Exercise description:
Repeat, word for word, all the data that follows, and exclude the pictures.

Source data:
···

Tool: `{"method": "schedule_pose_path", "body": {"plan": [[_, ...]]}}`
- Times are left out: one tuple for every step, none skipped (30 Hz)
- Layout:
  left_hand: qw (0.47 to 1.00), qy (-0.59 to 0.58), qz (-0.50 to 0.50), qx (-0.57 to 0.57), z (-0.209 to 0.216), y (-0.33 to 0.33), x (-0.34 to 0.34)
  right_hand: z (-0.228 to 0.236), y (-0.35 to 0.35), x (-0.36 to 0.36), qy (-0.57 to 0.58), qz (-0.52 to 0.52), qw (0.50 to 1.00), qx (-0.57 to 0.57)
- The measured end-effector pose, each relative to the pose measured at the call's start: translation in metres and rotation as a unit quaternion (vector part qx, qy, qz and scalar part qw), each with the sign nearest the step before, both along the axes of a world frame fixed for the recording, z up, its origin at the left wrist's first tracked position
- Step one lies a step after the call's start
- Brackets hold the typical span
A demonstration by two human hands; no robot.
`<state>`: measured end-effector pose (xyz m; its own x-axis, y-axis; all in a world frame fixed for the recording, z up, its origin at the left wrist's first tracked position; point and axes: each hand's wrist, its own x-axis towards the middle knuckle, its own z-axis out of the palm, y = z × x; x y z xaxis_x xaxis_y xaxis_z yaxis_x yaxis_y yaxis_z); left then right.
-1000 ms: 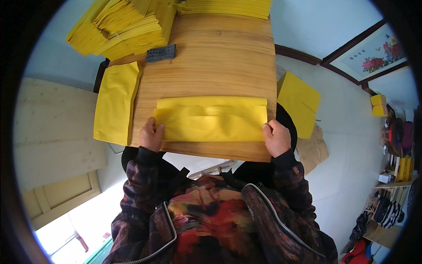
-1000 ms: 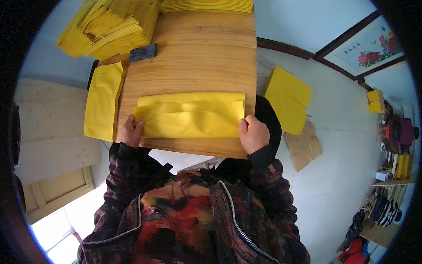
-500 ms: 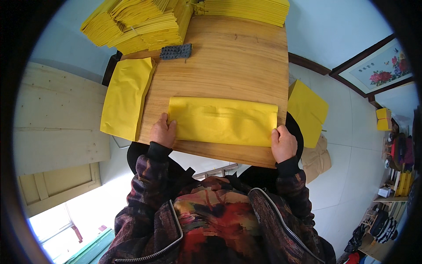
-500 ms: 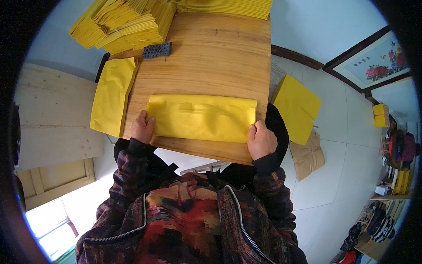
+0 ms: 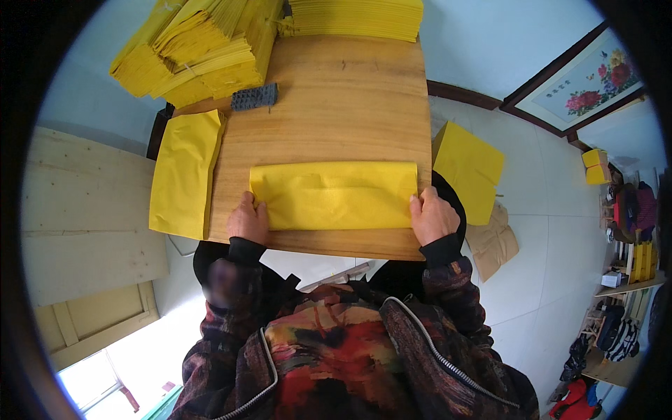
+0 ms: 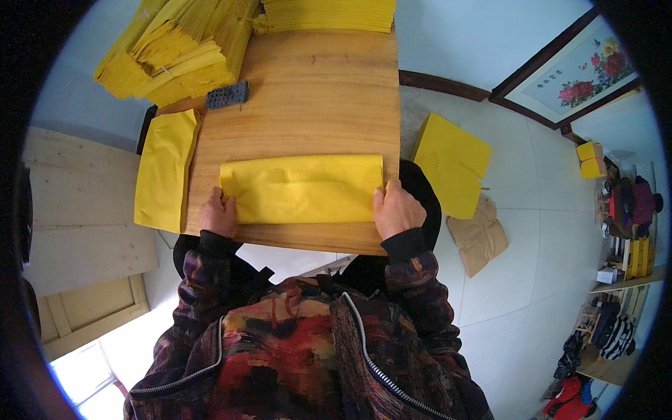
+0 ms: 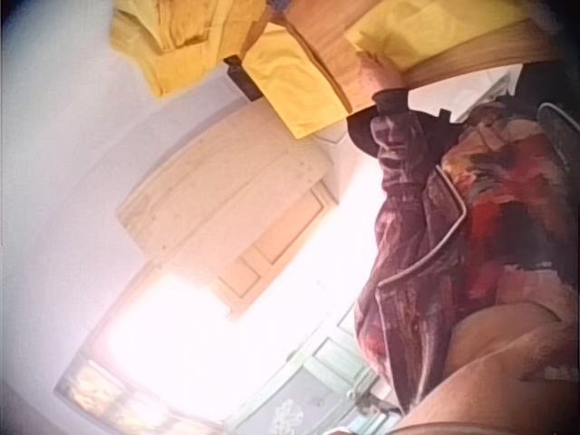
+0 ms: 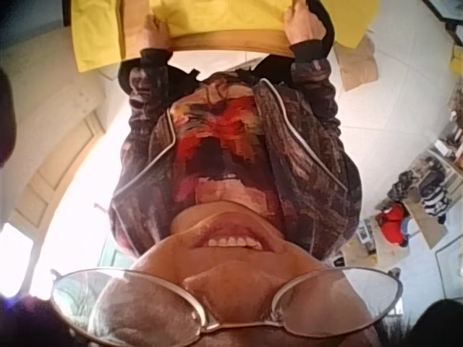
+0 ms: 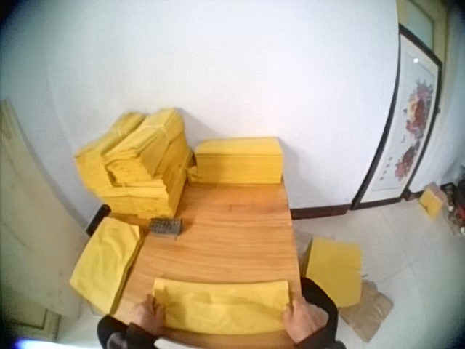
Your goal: The person folds yellow paper sheets on a wooden table, repeatedly folding each sheet in half and pressing the crease. The person handles the sheets one at a time, stacking the folded sheets on the table.
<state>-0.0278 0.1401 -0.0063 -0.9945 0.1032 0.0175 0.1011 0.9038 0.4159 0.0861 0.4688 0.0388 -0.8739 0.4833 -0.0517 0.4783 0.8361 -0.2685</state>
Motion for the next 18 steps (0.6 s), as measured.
{"method": "schedule_pose_path", "body": {"plan": [[1.000,0.001,0.002,-0.006,0.000,0.000,0.000,0.004,-0.002,0.001,0.045,0.012,0.999,0.000],[1.000,0.007,0.006,-0.026,0.000,0.001,0.001,0.007,-0.005,0.002,0.078,0.013,0.997,0.001],[1.000,0.008,0.004,-0.007,0.000,0.001,0.001,0.009,-0.010,0.003,0.133,0.072,0.988,0.000],[1.000,0.014,0.003,-0.001,0.000,0.001,0.002,0.007,-0.021,0.002,0.175,0.120,0.977,-0.001],[1.000,0.016,0.004,-0.010,-0.001,0.001,0.002,0.004,-0.035,0.002,0.216,0.165,0.962,-0.002],[1.000,0.014,-0.004,0.000,-0.001,0.002,0.001,-0.002,-0.056,-0.003,0.297,0.223,0.928,-0.029],[1.000,0.008,-0.007,-0.005,-0.001,0.001,0.000,-0.008,-0.073,-0.004,0.272,0.289,0.917,-0.038],[1.000,0.008,-0.003,-0.026,0.000,0.001,0.000,-0.015,-0.089,-0.003,0.232,0.345,0.908,-0.038],[1.000,0.006,-0.005,-0.011,-0.001,0.000,0.000,-0.023,-0.102,-0.006,0.224,0.385,0.895,-0.039],[1.000,0.011,0.000,-0.014,-0.001,0.001,0.000,-0.030,-0.108,-0.009,0.219,0.396,0.891,-0.035],[0.999,0.012,0.006,-0.029,-0.001,0.001,0.000,-0.037,-0.112,-0.014,0.219,0.411,0.884,-0.033],[1.000,0.018,0.004,-0.015,0.000,0.000,0.000,-0.043,-0.114,-0.017,0.203,0.424,0.882,-0.032],[1.000,0.017,0.001,-0.012,0.001,0.001,0.000,-0.048,-0.111,-0.019,0.193,0.418,0.887,-0.030],[1.000,0.008,0.002,-0.022,0.001,0.001,0.000,-0.051,-0.107,-0.021,0.203,0.417,0.886,-0.019],[1.000,0.002,-0.002,-0.007,0.001,0.002,-0.001,-0.054,-0.101,-0.023,0.199,0.414,0.888,-0.009],[1.000,-0.011,-0.001,-0.006,0.002,0.002,-0.001,-0.055,-0.096,-0.025,0.195,0.410,0.891,0.002],[1.000,-0.014,0.003,-0.019,0.003,0.002,-0.002,-0.056,-0.091,-0.026,0.189,0.407,0.894,0.001],[1.000,-0.023,-0.004,-0.004,0.003,0.002,-0.002,-0.057,-0.088,-0.027,0.186,0.402,0.897,-0.001]]}}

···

Answer to this exercise:
Tool: `{"method": "schedule_pose_path", "body": {"plan": [[_, ...]]}}`
- Times are left out: one tuple for every step, none skipped (30 Hz)
- Layout:
  left_hand: qw (0.47 to 1.00), qy (-0.59 to 0.58), qz (-0.50 to 0.50), qx (-0.57 to 0.57), z (-0.209 to 0.216), y (-0.33 to 0.33), x (-0.34 to 0.34)
  right_hand: z (-0.228 to 0.236), y (-0.35 to 0.35), x (-0.36 to 0.36), qy (-0.57 to 0.58), qz (-0.52 to 0.52), qw (0.50 to 1.00), qx (-0.57 to 0.57)
- The measured end-effector pose, each relative to the pose measured at the call's start: translation in metres and rotation as a unit quaternion (vector part qx, qy, qz and scalar part qw), each with the sign nearest the step before, both along the axes of a world frame fixed for the recording, z up, its origin at the left wrist's first tracked position
- Step one lies a step after the call's start
- Brackets hold the typical span
A demonstration by two human hands; no robot.
`<state>`: measured end-effector pose (xyz m; its own x-axis, y-axis; all in a world frame fixed for the recording, z up, its origin at the left wrist's first tracked position; point and axes: each hand's wrist, its own x-axis towards the middle knuckle, its own z-axis out of the palm, y = z × x; x y z xaxis_x xaxis_y xaxis_z yaxis_x yaxis_y yaxis_z); left then right.
-1000 ms: 
-1000 ms: 
-500 ms: 
-500 ms: 
+0 ms: 
+0 ms: 
+0 ms: 
+0 ms: 
+0 ms: 
Your goal: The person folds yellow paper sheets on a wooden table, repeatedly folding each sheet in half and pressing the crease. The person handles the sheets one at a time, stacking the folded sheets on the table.
<state>-0.0278 0.1401 -0.0063 -0.9945 0.1032 0.0175 0.1011 0.9038 0.4159 0.0861 0.4688 0.0388 -0.8739 0.4833 -0.0517 0.4783 0.8361 -0.2685</state>
Motion for the next 18 steps (0.6 s), as measured.
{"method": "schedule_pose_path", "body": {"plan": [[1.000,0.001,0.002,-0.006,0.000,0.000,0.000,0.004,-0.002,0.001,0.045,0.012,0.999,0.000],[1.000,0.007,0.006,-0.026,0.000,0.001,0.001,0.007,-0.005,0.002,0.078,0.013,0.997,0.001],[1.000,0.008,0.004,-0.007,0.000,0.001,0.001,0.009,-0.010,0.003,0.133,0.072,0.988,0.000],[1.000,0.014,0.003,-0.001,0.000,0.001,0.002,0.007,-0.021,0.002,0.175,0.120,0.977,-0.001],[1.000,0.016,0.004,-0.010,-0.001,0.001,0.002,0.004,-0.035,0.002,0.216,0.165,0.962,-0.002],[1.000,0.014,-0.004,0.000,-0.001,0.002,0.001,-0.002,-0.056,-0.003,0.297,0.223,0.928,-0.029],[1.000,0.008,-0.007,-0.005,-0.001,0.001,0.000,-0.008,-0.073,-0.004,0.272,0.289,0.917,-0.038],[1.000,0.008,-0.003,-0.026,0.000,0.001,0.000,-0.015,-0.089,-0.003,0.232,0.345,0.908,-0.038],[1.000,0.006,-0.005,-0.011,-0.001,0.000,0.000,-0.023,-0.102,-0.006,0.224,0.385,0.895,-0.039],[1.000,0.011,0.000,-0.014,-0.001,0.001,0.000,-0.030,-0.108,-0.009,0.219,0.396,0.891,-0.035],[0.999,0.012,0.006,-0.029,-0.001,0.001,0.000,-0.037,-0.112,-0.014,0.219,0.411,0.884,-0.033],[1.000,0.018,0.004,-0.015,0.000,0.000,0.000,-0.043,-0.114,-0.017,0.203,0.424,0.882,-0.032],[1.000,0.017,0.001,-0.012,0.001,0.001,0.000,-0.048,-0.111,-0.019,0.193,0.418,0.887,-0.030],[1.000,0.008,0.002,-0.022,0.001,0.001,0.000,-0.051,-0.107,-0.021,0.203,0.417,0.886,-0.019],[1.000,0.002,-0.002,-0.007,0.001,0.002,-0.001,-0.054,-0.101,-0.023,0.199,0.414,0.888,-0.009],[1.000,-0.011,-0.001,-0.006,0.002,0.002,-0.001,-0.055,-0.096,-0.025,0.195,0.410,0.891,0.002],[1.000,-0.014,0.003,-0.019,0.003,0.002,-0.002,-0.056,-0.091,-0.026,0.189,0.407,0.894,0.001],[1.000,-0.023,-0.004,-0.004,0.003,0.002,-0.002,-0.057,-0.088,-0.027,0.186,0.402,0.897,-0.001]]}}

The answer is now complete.